Klimapolitik: Kyoto‐Protokoll und Emissionshandel für CO2‐Zertifikate in der EU1
Wolfgang Ströbele
Perspektiven der Wirtschaftspolitik, 2005, vol. 6, issue 3, 325-346
Abstract:
Abstract: Economists like trading systems: Efficiency gains can best be realized with flexible mechanisms. Also every economist knows that the institutional conditions and the rules of the game are important. This basic idea stood behind the introduction of a CO2‐emissions trading system within the European Community starting in 2005. Since the starting point is the Kyoto‐protocol with its subset of relevant states involved and the rules agreed upon there, one must ask whether the EU CO2‐trading system is really an instrument that helps to reach the Kyoto goals more efficiently. A positive answer to this question is very doubtful.

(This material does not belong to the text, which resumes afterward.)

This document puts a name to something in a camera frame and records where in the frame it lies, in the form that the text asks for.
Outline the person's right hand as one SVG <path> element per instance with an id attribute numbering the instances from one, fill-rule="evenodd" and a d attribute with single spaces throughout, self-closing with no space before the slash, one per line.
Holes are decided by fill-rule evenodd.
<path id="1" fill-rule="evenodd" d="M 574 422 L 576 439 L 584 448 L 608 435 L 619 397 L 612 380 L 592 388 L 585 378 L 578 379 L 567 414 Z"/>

The new European subsystem is only valid for CO2 while Kyoto knows six greenhouse gases, the EU trading periods are 2005–2007 and 2008–2012 while Kyoto is only relevant for the second period, the integration with all flexible instruments of Kyoto is not guaranteed from the beginning. The plants involved are power plants and plants with high energy intensity. Since the technological levels of these plants are rather similar in Europe, the difference in marginal abatement cost will not be large enough to offset the rather high transaction cost of the special EU system. Furthermore, the heating systems and small scale plants of industry are not included in the trading system. The same holds true for traffic, households and the service sector. Drawing a borderline between CO2‐policy there and the trading activities will cause inefficiencies. If CO2‐prices are high, the main incentive of the trading system will be a large shift from domestic production to production abroad without any CO2‐restrictions. Leakage‐effects will then be dominant. With low CO2‐prices the special European bureaucratic system will not create enough efficiency gains to cover the trading system's cost.